* Work to be completed: Your task is to reproduce exactly the lines that run from the beginning of the data through the line where "(260, 87): 0" appears.

——————————

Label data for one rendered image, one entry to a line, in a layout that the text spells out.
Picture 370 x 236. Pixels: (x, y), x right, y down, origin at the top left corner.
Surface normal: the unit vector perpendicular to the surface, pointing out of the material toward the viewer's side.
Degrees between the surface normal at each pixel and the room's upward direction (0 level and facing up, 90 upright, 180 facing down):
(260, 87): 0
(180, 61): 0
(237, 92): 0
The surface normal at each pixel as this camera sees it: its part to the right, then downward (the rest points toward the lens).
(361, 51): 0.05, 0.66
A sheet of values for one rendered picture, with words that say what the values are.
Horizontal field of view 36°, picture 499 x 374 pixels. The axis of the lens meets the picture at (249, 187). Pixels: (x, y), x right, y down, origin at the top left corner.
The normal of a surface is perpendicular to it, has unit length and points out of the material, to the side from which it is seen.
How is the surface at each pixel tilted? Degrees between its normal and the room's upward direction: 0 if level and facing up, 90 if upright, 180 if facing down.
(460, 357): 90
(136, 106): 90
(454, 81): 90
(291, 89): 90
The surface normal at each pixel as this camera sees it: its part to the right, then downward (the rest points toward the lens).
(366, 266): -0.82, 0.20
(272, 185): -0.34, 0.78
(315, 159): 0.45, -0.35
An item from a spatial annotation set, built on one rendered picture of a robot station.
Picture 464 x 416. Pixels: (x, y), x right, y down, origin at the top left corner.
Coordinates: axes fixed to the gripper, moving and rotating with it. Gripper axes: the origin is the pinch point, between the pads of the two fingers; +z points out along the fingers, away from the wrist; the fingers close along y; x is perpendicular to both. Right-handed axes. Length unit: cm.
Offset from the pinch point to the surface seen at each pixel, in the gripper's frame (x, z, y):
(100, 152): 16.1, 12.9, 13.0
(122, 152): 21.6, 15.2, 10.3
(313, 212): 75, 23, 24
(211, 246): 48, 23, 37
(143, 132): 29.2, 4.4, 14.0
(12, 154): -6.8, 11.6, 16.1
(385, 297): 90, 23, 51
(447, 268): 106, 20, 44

——————————

* Result for this task:
Label data for one rendered image, one entry to a line, in a layout that the text spells out.
Picture 370 x 236. Pixels: (x, y), x right, y down, origin at the top left corner.
Surface normal: the unit vector perpendicular to the surface, pointing out of the material toward the viewer's side.
Degrees between the surface normal at each pixel and the room's upward direction (0 level and facing up, 90 upright, 180 facing down):
(260, 87): 0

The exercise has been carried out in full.